* **Activity**
Report every line of the records beneath this task that holds the string "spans".

* **Material provided**
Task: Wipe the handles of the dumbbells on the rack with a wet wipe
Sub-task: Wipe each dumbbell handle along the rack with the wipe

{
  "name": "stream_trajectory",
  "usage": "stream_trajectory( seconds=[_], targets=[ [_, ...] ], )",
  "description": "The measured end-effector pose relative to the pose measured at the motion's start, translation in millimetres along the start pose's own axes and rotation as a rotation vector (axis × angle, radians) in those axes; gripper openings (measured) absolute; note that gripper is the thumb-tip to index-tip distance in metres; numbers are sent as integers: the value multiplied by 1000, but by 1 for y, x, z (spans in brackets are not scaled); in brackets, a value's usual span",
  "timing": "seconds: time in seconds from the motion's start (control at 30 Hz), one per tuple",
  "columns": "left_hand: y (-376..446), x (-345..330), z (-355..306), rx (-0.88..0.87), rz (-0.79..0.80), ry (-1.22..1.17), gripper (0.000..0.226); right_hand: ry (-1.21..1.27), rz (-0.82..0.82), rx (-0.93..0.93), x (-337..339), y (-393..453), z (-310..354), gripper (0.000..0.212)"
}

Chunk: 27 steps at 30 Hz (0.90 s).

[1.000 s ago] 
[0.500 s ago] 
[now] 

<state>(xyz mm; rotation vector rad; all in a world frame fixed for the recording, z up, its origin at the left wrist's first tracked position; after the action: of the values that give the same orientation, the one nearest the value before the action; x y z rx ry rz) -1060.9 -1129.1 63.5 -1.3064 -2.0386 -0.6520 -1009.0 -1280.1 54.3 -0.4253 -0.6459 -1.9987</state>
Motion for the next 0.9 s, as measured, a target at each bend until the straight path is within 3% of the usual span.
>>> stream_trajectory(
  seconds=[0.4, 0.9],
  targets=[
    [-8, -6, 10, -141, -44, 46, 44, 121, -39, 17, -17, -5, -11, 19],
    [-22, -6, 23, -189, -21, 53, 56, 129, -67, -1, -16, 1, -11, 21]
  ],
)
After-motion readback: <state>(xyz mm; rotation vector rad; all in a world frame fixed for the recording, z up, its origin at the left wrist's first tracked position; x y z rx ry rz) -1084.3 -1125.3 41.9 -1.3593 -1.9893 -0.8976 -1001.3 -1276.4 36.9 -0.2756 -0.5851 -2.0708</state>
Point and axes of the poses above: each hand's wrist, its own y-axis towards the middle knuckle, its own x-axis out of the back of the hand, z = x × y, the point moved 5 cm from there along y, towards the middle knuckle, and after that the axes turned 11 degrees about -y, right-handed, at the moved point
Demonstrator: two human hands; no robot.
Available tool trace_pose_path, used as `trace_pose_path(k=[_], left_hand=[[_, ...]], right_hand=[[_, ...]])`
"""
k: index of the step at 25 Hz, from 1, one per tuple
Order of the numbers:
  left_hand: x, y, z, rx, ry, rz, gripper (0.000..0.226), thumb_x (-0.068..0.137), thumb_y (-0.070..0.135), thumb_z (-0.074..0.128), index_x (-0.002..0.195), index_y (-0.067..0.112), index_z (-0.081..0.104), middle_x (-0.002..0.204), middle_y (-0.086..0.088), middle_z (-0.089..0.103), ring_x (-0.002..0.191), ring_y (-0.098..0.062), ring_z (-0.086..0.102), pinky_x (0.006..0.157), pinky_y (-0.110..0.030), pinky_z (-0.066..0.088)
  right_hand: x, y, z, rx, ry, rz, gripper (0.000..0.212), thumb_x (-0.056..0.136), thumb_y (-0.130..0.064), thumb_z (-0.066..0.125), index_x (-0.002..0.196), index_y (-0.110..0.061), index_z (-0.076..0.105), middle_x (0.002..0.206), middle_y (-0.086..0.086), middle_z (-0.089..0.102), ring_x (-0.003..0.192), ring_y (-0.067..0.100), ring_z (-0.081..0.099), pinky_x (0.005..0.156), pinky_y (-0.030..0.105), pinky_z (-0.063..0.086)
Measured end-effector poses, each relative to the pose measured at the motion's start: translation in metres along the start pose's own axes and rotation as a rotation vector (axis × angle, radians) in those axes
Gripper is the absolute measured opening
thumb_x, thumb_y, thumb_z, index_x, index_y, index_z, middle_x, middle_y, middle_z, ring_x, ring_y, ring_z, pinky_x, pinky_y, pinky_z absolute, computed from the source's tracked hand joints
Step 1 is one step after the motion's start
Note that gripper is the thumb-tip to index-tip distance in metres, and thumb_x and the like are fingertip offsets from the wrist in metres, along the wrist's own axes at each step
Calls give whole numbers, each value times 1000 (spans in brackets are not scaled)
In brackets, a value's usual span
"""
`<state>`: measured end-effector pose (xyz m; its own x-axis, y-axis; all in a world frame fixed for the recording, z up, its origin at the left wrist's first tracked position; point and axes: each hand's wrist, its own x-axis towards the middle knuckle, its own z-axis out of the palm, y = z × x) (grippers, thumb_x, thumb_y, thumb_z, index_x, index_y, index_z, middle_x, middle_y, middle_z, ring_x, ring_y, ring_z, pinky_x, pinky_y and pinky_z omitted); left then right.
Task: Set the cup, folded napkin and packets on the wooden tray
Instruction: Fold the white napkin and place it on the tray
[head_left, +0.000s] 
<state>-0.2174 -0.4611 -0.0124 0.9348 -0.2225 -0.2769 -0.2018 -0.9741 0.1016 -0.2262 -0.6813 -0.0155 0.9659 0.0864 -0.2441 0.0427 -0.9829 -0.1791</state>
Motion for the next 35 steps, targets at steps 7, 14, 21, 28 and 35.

* **Result of the exercise**
  "description": "The measured end-effector pose relative to the pose measured at the motion's start, translation in millimetres along the start pose's own axes and rotation as a rotation vector (axis × angle, radians) in those axes; gripper openings (measured) absolute; note that gripper is the thumb-tip to index-tip distance in metres; numbers are sent as integers: the value multiplied by 1000, but by 1 for y, x, z (spans in brackets are not scaled); in brackets, a value's usual span",
Calls give whole numbers, each value times 1000 (spans in brackets are not scaled)

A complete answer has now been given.